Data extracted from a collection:

┄┄┄┄┄┄┄┄┄┄┄┄┄┄┄┄┄┄┄┄

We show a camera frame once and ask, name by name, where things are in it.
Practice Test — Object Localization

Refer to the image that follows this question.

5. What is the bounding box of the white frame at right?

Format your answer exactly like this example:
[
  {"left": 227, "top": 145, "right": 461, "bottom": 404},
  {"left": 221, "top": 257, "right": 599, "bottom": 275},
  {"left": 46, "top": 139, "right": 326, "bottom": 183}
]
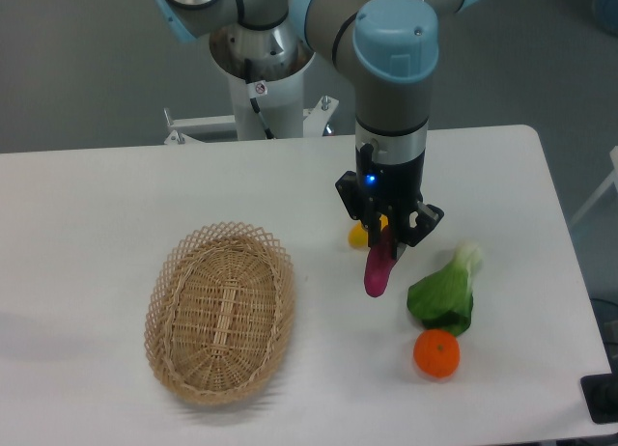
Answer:
[{"left": 569, "top": 147, "right": 618, "bottom": 229}]

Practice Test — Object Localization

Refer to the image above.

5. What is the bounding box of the orange tangerine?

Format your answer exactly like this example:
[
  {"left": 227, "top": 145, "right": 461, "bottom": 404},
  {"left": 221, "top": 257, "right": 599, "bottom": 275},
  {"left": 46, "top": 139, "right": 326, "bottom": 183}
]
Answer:
[{"left": 412, "top": 329, "right": 461, "bottom": 378}]

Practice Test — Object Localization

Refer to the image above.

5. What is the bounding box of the black box at table edge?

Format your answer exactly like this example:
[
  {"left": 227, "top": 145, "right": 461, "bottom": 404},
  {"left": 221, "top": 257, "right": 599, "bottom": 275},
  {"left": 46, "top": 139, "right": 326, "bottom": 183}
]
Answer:
[{"left": 580, "top": 374, "right": 617, "bottom": 425}]

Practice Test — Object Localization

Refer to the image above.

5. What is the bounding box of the yellow mango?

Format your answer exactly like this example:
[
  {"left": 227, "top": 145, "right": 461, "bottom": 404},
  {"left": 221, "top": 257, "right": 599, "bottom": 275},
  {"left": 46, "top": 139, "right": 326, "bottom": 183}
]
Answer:
[{"left": 348, "top": 215, "right": 388, "bottom": 250}]

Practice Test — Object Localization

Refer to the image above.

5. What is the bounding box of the woven wicker basket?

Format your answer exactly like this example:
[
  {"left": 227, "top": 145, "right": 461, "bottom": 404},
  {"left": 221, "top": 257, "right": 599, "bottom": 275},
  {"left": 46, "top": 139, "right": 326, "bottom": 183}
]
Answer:
[{"left": 144, "top": 222, "right": 295, "bottom": 406}]

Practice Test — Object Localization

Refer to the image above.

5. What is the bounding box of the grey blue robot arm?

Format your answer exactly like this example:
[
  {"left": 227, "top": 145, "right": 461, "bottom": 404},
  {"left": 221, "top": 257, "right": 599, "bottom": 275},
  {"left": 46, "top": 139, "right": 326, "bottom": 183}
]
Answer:
[{"left": 154, "top": 0, "right": 480, "bottom": 260}]

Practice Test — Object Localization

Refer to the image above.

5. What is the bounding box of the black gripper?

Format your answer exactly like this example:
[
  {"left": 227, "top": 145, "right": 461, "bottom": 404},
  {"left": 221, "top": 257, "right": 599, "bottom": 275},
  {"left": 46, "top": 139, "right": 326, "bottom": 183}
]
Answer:
[{"left": 335, "top": 144, "right": 444, "bottom": 262}]

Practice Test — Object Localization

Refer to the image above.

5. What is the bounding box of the green bok choy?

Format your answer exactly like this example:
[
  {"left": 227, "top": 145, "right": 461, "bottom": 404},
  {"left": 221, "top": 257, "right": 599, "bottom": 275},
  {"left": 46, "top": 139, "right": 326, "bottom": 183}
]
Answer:
[{"left": 407, "top": 241, "right": 482, "bottom": 337}]

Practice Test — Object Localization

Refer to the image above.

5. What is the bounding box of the purple sweet potato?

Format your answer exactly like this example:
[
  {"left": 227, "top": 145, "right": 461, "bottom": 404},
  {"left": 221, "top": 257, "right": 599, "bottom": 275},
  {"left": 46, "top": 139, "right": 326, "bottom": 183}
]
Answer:
[{"left": 364, "top": 226, "right": 397, "bottom": 298}]

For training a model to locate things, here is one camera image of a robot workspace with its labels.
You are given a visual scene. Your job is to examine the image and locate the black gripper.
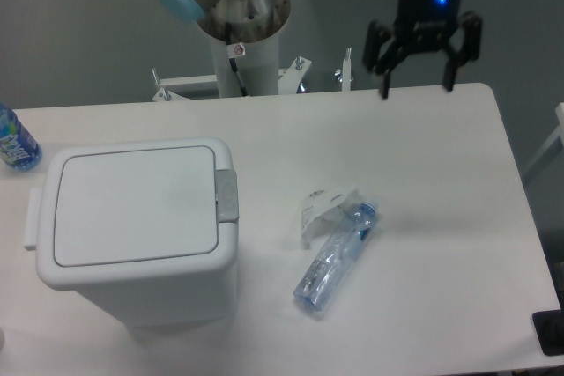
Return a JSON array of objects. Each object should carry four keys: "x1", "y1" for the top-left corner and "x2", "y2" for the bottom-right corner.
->
[{"x1": 362, "y1": 0, "x2": 483, "y2": 100}]

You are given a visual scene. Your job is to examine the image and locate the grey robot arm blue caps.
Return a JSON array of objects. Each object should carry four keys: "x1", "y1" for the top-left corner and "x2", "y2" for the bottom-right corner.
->
[{"x1": 158, "y1": 0, "x2": 483, "y2": 98}]

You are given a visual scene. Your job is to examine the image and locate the grey trash can push button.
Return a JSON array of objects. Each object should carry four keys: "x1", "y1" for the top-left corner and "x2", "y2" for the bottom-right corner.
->
[{"x1": 215, "y1": 169, "x2": 240, "y2": 223}]

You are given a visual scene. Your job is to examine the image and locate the white plastic trash can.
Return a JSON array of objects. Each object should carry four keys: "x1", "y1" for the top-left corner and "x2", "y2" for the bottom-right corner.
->
[{"x1": 35, "y1": 137, "x2": 239, "y2": 328}]

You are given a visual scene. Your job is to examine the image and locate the crumpled clear plastic wrapper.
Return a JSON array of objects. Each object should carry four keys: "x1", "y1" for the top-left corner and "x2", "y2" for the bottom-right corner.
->
[{"x1": 301, "y1": 186, "x2": 360, "y2": 249}]

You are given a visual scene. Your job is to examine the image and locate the crushed clear plastic bottle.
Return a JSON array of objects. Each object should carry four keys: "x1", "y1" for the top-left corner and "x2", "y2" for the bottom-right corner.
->
[{"x1": 293, "y1": 201, "x2": 377, "y2": 313}]

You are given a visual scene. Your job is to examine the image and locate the black table clamp device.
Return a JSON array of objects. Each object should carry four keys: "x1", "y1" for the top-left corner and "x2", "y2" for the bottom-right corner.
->
[{"x1": 532, "y1": 310, "x2": 563, "y2": 357}]

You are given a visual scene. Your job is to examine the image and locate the blue labelled water bottle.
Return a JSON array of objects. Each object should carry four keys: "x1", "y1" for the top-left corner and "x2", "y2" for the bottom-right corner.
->
[{"x1": 1, "y1": 104, "x2": 42, "y2": 171}]

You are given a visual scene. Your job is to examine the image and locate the white furniture frame right edge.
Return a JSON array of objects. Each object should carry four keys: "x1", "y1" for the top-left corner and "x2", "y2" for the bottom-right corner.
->
[{"x1": 521, "y1": 102, "x2": 563, "y2": 186}]

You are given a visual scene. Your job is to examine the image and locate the black cable on pedestal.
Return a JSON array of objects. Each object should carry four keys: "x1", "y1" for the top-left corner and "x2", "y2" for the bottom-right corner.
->
[{"x1": 228, "y1": 56, "x2": 249, "y2": 98}]

┄┄┄┄┄┄┄┄┄┄┄┄┄┄┄┄┄┄┄┄

EXERCISE: Except for the pictures, set down all of the records exactly.

RESPONSE:
We show a camera frame once and ask, name by name, where things are in it.
Practice Test — Object Localization

Refer to the image that follows this question.

5. What is the bounding box of the white frame at right?

Format your answer exactly like this example:
[
  {"left": 227, "top": 145, "right": 461, "bottom": 404},
  {"left": 221, "top": 257, "right": 599, "bottom": 275},
  {"left": 46, "top": 139, "right": 326, "bottom": 183}
]
Answer:
[{"left": 569, "top": 147, "right": 618, "bottom": 229}]

Practice Test — Object Localization

Refer to the image above.

5. What is the bounding box of the orange tangerine?

Format your answer exactly like this example:
[
  {"left": 227, "top": 145, "right": 461, "bottom": 404},
  {"left": 221, "top": 257, "right": 599, "bottom": 275},
  {"left": 46, "top": 139, "right": 326, "bottom": 183}
]
Answer:
[{"left": 412, "top": 329, "right": 461, "bottom": 378}]

Practice Test — Object Localization

Refer to the image above.

5. What is the bounding box of the black box at table edge?

Format your answer exactly like this example:
[
  {"left": 227, "top": 145, "right": 461, "bottom": 404},
  {"left": 221, "top": 257, "right": 599, "bottom": 275},
  {"left": 46, "top": 139, "right": 326, "bottom": 183}
]
Answer:
[{"left": 580, "top": 374, "right": 617, "bottom": 425}]

Practice Test — Object Localization

Refer to the image above.

5. What is the bounding box of the yellow mango?

Format your answer exactly like this example:
[
  {"left": 227, "top": 145, "right": 461, "bottom": 404},
  {"left": 221, "top": 257, "right": 599, "bottom": 275},
  {"left": 46, "top": 139, "right": 326, "bottom": 183}
]
Answer:
[{"left": 348, "top": 215, "right": 388, "bottom": 250}]

Practice Test — Object Localization

Refer to the image above.

5. What is the bounding box of the woven wicker basket?

Format your answer exactly like this example:
[
  {"left": 227, "top": 145, "right": 461, "bottom": 404},
  {"left": 221, "top": 257, "right": 599, "bottom": 275},
  {"left": 46, "top": 139, "right": 326, "bottom": 183}
]
Answer:
[{"left": 144, "top": 222, "right": 295, "bottom": 406}]

Practice Test — Object Localization

Refer to the image above.

5. What is the bounding box of the grey blue robot arm?

Format your answer exactly like this example:
[
  {"left": 227, "top": 145, "right": 461, "bottom": 404},
  {"left": 221, "top": 257, "right": 599, "bottom": 275},
  {"left": 46, "top": 139, "right": 326, "bottom": 183}
]
Answer:
[{"left": 154, "top": 0, "right": 480, "bottom": 260}]

Practice Test — Object Localization

Refer to the image above.

5. What is the bounding box of the black gripper?

Format your answer exactly like this example:
[
  {"left": 227, "top": 145, "right": 461, "bottom": 404},
  {"left": 221, "top": 257, "right": 599, "bottom": 275},
  {"left": 46, "top": 139, "right": 326, "bottom": 183}
]
Answer:
[{"left": 335, "top": 144, "right": 444, "bottom": 262}]

Practice Test — Object Localization

Refer to the image above.

5. What is the bounding box of the green bok choy?

Format your answer exactly like this example:
[
  {"left": 227, "top": 145, "right": 461, "bottom": 404},
  {"left": 221, "top": 257, "right": 599, "bottom": 275},
  {"left": 46, "top": 139, "right": 326, "bottom": 183}
]
Answer:
[{"left": 407, "top": 241, "right": 482, "bottom": 337}]

Practice Test — Object Localization

Refer to the image above.

5. What is the bounding box of the purple sweet potato?

Format your answer exactly like this example:
[
  {"left": 227, "top": 145, "right": 461, "bottom": 404},
  {"left": 221, "top": 257, "right": 599, "bottom": 275},
  {"left": 46, "top": 139, "right": 326, "bottom": 183}
]
Answer:
[{"left": 364, "top": 226, "right": 397, "bottom": 298}]

For training a model to locate things, here is one camera image of a robot workspace with its labels.
You are given a visual scene. Your job is to examine the image and locate the black gripper.
Return a JSON array of objects. Each object should carry four keys: "x1", "y1" for the top-left corner and "x2", "y2" for the bottom-right corner.
->
[{"x1": 362, "y1": 0, "x2": 483, "y2": 100}]

You are given a visual scene. Your job is to examine the image and locate the grey robot arm blue caps.
Return a JSON array of objects. Each object should carry four keys: "x1", "y1" for the top-left corner and "x2", "y2" for the bottom-right corner.
->
[{"x1": 158, "y1": 0, "x2": 483, "y2": 98}]

You are given a visual scene. Your job is to examine the image and locate the grey trash can push button.
Return a JSON array of objects. Each object should carry four keys: "x1", "y1" for the top-left corner and "x2", "y2" for the bottom-right corner.
->
[{"x1": 215, "y1": 169, "x2": 240, "y2": 223}]

You are given a visual scene. Your job is to examine the image and locate the white plastic trash can.
Return a JSON array of objects. Each object should carry four keys: "x1", "y1" for the top-left corner and "x2", "y2" for the bottom-right corner.
->
[{"x1": 35, "y1": 137, "x2": 239, "y2": 328}]

You are given a visual scene. Your job is to examine the image and locate the crumpled clear plastic wrapper.
Return a JSON array of objects. Each object should carry four keys: "x1", "y1" for the top-left corner and "x2", "y2" for the bottom-right corner.
->
[{"x1": 301, "y1": 186, "x2": 360, "y2": 249}]

You are given a visual scene. Your job is to examine the image and locate the crushed clear plastic bottle.
Return a JSON array of objects. Each object should carry four keys: "x1", "y1" for the top-left corner and "x2", "y2" for the bottom-right corner.
->
[{"x1": 293, "y1": 201, "x2": 377, "y2": 313}]

You are given a visual scene. Your job is to examine the image and locate the black table clamp device.
Return a JSON array of objects. Each object should carry four keys: "x1", "y1" for the top-left corner and "x2", "y2" for the bottom-right corner.
->
[{"x1": 532, "y1": 310, "x2": 563, "y2": 357}]

You are given a visual scene. Your job is to examine the image and locate the blue labelled water bottle.
Return a JSON array of objects. Each object should carry four keys: "x1", "y1" for the top-left corner and "x2", "y2" for the bottom-right corner.
->
[{"x1": 1, "y1": 104, "x2": 42, "y2": 171}]

You are given a visual scene. Your job is to examine the image and locate the white furniture frame right edge.
Return a JSON array of objects. Each object should carry four keys: "x1", "y1" for the top-left corner and "x2", "y2" for the bottom-right corner.
->
[{"x1": 521, "y1": 102, "x2": 563, "y2": 186}]

You are given a visual scene. Your job is to examine the image and locate the black cable on pedestal.
Return a JSON array of objects. Each object should carry four keys: "x1", "y1" for the top-left corner and "x2", "y2" for the bottom-right corner.
->
[{"x1": 228, "y1": 56, "x2": 249, "y2": 98}]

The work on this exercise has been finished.